An exact copy of the lines from the one containing "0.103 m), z" through the end of the material is all that is wanted; transcribe only those.
=== Section Start ===
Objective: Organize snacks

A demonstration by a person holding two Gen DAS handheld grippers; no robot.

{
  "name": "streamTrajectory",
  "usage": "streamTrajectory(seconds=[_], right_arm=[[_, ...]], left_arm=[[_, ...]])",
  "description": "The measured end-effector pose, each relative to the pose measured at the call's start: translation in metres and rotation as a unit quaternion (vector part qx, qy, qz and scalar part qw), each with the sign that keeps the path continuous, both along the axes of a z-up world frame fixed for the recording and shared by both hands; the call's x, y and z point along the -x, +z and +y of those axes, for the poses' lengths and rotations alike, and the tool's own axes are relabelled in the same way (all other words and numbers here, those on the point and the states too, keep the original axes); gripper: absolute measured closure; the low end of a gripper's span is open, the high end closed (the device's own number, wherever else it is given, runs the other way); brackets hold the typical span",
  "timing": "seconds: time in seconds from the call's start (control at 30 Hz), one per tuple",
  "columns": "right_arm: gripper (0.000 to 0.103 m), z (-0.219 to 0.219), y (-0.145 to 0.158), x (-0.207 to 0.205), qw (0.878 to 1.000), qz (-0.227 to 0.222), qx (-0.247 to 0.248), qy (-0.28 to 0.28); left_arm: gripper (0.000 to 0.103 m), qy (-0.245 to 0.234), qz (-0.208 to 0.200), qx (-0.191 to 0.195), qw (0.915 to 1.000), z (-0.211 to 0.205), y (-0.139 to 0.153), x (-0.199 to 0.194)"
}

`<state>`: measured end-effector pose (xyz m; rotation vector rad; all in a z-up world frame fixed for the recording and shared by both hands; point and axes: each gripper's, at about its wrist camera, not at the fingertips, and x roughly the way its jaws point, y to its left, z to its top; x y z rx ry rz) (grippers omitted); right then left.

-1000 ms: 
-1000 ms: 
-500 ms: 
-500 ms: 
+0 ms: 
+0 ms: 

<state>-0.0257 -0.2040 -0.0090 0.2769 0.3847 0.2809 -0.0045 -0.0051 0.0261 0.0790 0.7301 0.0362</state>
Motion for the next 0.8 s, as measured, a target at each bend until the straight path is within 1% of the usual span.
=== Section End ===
Answer to the problem:
  "columns": "right_arm: gripper (0.000 to 0.103 m), z (-0.219 to 0.219), y (-0.145 to 0.158), x (-0.207 to 0.205), qw (0.878 to 1.000), qz (-0.227 to 0.222), qx (-0.247 to 0.248), qy (-0.28 to 0.28); left_arm: gripper (0.000 to 0.103 m), qy (-0.245 to 0.234), qz (-0.208 to 0.200), qx (-0.191 to 0.195), qw (0.915 to 1.000), z (-0.211 to 0.205), y (-0.139 to 0.153), x (-0.199 to 0.194)"
}

`<state>`: measured end-effector pose (xyz m; rotation vector rad; all in a z-up world frame fixed for the recording and shared by both hands; point and axes: each gripper's, at about its wrist camera, not at the fingertips, and x roughly the way its jaws point, y to its left, z to its top; x y z rx ry rz) (grippers omitted); right then left.

-1000 ms: 
-1000 ms: 
-500 ms: 
-500 ms: 
+0 ms: 
+0 ms: 

<state>-0.0257 -0.2040 -0.0090 0.2769 0.3847 0.2809 -0.0045 -0.0051 0.0261 0.0790 0.7301 0.0362</state>
Motion for the next 0.8 s, as measured, a target at each bend until the straight path is within 1% of the usual span.

There is no more to the output.